You may also experience some of the following symptoms: feeling unwell, feeling like you are spinning, problems keeping your balance, anxiety, feeling very tired, irritability, aggression, difficulty sleeping, depression, thoughts or attempts to harm yourself or suicide.

In case of overdose or accidental ingestion, consult your doctor or pharmacist immediately, or call the Toxicology Information Service, phone: 91 562 04 20, indicating the medicine and the amount ingested. It is recommended to take the package and the package leaflet of the medicine to the healthcare professional.

If you forget to take Brivaracetam Stada

  • If you forget to take a dose, take it as soon as you remember.
  • Take your next dose at the time you normally would.
  • Do not take a double dose to make up for the forgotten dose.
  • If you are not sure what to do, consult your doctor or pharmacist.

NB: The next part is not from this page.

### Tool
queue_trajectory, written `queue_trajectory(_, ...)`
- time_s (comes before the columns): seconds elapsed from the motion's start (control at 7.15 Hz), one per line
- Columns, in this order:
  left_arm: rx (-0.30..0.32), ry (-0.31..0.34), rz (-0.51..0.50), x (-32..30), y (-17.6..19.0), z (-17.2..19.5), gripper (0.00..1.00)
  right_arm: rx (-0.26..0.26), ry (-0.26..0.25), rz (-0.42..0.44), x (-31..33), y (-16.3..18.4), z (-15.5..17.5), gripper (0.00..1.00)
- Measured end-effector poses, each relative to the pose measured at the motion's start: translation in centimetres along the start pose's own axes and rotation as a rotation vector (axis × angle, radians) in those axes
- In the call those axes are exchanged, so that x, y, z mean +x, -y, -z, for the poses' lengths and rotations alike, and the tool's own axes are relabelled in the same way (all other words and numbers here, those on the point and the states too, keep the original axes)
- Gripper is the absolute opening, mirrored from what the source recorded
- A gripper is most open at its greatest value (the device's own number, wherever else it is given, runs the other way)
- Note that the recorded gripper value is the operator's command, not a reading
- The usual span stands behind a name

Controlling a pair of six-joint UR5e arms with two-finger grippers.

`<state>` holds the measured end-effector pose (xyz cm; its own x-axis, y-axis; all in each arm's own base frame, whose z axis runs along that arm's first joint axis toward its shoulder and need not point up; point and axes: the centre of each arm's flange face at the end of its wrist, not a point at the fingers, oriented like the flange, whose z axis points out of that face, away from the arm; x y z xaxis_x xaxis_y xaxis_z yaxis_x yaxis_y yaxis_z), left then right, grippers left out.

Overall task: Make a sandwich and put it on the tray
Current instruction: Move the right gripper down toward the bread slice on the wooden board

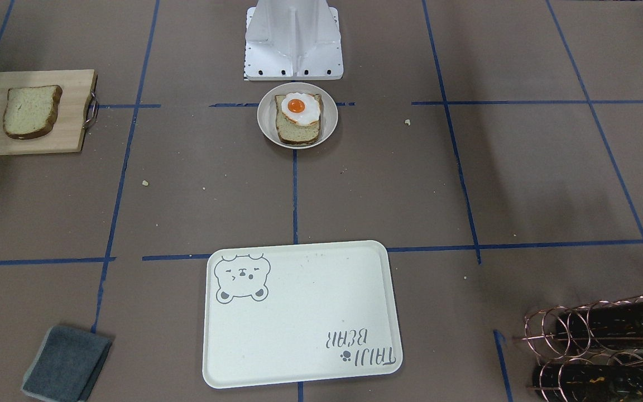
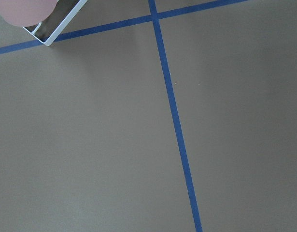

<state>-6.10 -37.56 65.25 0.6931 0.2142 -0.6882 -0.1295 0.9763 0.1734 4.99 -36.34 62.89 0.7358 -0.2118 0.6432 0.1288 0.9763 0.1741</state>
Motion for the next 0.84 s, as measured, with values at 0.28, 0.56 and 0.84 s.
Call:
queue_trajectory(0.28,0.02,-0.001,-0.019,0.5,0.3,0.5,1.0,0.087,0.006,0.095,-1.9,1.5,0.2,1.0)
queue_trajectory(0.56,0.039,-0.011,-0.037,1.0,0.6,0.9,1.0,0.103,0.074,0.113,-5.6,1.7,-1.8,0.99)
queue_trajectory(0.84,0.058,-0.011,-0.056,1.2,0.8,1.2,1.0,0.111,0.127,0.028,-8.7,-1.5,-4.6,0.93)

If you stop taking Brivaracetam Stada

  • Do not stop treatment with this medicine unless your doctor tells you to. This is because stopping treatment may increase the number of seizures you have.
  • If your doctor decides to stop your treatment, he/she will give you instructions for gradual withdrawal of brivaracetam. This will help prevent your seizures from coming back or getting worse.

If you have any further questions about the use of this medicine, ask your doctor or pharmacist.

4. Possible side effects

Like all medicines, this medicine can cause side effects, although not everybody gets them.

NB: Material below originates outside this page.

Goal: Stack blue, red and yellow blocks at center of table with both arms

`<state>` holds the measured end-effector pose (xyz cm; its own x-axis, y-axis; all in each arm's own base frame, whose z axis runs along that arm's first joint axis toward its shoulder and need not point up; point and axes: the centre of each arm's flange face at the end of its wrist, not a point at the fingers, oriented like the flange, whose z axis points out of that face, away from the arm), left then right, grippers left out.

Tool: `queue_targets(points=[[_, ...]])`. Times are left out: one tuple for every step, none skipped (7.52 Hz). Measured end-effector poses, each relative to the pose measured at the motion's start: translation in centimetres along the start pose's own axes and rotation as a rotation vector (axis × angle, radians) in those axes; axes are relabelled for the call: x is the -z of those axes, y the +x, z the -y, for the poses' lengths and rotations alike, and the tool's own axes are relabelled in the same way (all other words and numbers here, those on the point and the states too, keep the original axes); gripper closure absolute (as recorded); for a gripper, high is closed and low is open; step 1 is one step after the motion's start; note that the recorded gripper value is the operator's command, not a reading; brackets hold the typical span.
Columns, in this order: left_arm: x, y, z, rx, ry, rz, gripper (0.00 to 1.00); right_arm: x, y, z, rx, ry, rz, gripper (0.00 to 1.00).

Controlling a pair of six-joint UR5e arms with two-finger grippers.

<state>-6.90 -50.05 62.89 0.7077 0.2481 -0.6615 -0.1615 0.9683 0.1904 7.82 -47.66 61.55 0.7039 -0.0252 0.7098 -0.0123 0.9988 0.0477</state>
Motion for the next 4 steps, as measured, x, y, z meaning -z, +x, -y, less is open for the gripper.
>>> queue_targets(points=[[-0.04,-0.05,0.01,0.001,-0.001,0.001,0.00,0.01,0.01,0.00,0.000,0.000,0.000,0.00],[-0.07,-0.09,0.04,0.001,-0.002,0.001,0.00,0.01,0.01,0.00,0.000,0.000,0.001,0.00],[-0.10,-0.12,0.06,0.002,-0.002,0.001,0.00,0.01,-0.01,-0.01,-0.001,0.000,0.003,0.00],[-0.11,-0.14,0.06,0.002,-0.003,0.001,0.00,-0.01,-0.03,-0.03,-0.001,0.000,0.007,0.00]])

Very common:may affect more than 1 in 10 people.

  • feeling sleepy or dizzy.

Common:may affect up to 1 in 10 people.

  • flu
  • feeling very tired (fatigue)
  • seizure, feeling like you are spinning (vertigo)
  • feeling sick and vomiting, constipation
  • depression, anxiety, difficulty sleeping (insomnia), irritability
  • infections of the nose and throat (such as the “common cold”), cough
  • decreased appetite

Uncommon:may affect up to 1 in 100 people

  • allergic reactions
  • abnormal thoughts and/or loss of contact with reality (psychotic disorder), aggression, restlessness (agitation)
  • thoughts or attempts to harm yourself or suicide: inform your doctor immediately
  • a decrease in white blood cells (called ‘neutropenia’) – which appears in blood tests

Frequency not known:cannot be estimated from the available data

  • widespread rash with blisters and peeling of the skin, especially around the mouth, nose, eyes, and genitals (Stevens-Johnson syndrome)

Other side effects in children

Common:may affect up to 1 in 10 people.

  • restlessness and hyperactivity (psychomotor hyperactivity)

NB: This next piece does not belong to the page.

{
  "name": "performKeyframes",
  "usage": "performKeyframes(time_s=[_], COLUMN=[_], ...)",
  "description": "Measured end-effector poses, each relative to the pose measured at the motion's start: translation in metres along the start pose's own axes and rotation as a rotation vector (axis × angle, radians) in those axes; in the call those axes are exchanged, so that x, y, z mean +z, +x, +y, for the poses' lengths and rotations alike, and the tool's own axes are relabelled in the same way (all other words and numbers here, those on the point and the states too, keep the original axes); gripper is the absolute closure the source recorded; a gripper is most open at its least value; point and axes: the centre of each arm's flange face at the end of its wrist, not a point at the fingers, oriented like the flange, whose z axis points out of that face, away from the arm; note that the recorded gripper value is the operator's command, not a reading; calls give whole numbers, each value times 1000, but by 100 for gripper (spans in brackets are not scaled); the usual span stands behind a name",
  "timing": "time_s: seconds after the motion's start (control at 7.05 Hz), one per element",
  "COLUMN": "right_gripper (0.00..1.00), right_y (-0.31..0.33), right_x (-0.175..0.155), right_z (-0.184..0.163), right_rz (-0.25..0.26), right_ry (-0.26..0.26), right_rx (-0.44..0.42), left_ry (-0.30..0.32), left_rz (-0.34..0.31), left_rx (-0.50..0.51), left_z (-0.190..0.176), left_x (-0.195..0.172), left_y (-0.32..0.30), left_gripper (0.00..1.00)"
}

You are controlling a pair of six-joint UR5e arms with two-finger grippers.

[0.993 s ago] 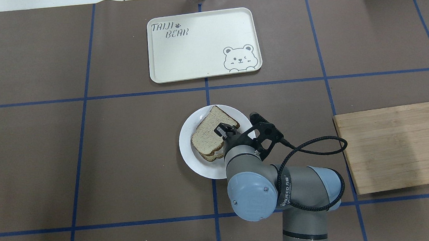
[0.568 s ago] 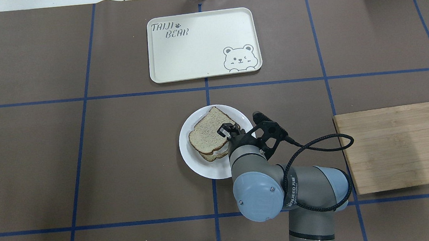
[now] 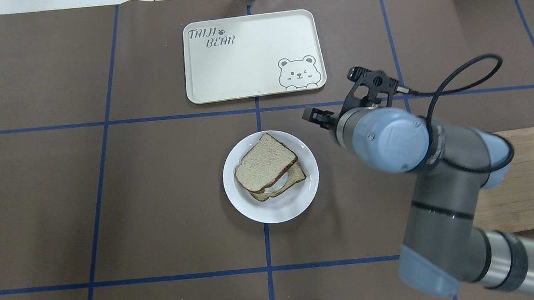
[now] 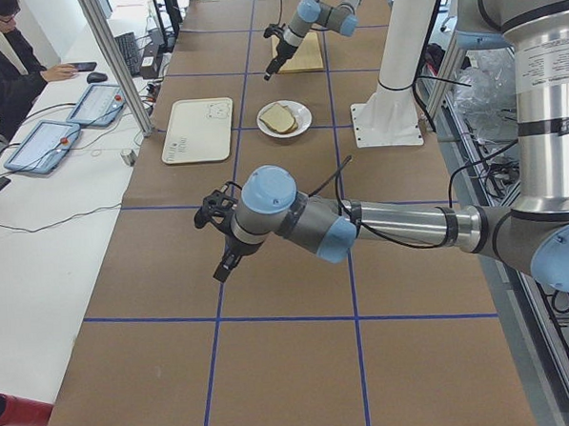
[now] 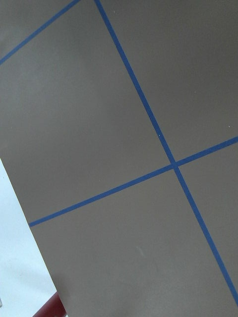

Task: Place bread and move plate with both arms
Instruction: 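Open the right gripper and withdraw it while the left arm reaches in, then grasp the white plate rim nearest the left gripper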

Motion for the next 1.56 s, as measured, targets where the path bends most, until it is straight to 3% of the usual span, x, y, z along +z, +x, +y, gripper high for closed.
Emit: performKeyframes(time_s=[0.43,0.71,1.14,1.28,1.56], right_gripper=[0,0,0,0,0], right_y=[125,245,437,489,536], right_x=[12,1,-32,-46,-62], right_z=[-150,-220,-258,-254,-247], right_rz=[92,91,56,41,23], right_ry=[-193,-307,-414,-428,-433], right_rx=[-338,-502,-620,-622,-579], left_ry=[28,42,33,28,39], left_rz=[162,269,437,488,537], left_rx=[-188,-362,-605,-669,-746], left_z=[-76,-95,-87,-78,-50], left_x=[58,102,159,172,203], left_y=[114,209,357,400,487], left_gripper=[1,1,1,2,14])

Reporting of side effects:

If you experience any side effects, talk to your doctor or pharmacist. This includes any possible side effects not listed in this package leaflet. You can also report side effects directly to the Spanish Pharmacovigilance System for Human Use Medicines: https://www.notificaram.es. By reporting side effects, you can help provide more information on the safety of this medicine.

5. Storage of Brivaracetam Stada

Keep this medicine out of the sight and reach of children.

This medicine does not require any special storage conditions.

Do not use this medicine after the expiry date which is stated on the carton, label of the bottle, and blister after “EXP”. The expiry date is the last day of the month stated.

Medicines should not be disposed of via wastewater or household waste. Dispose of the packaging and any unused medicine in the pharmacy's SIGRE collection point. Ask your pharmacist how to dispose of the packaging and any unused medicine. This will help protect the environment.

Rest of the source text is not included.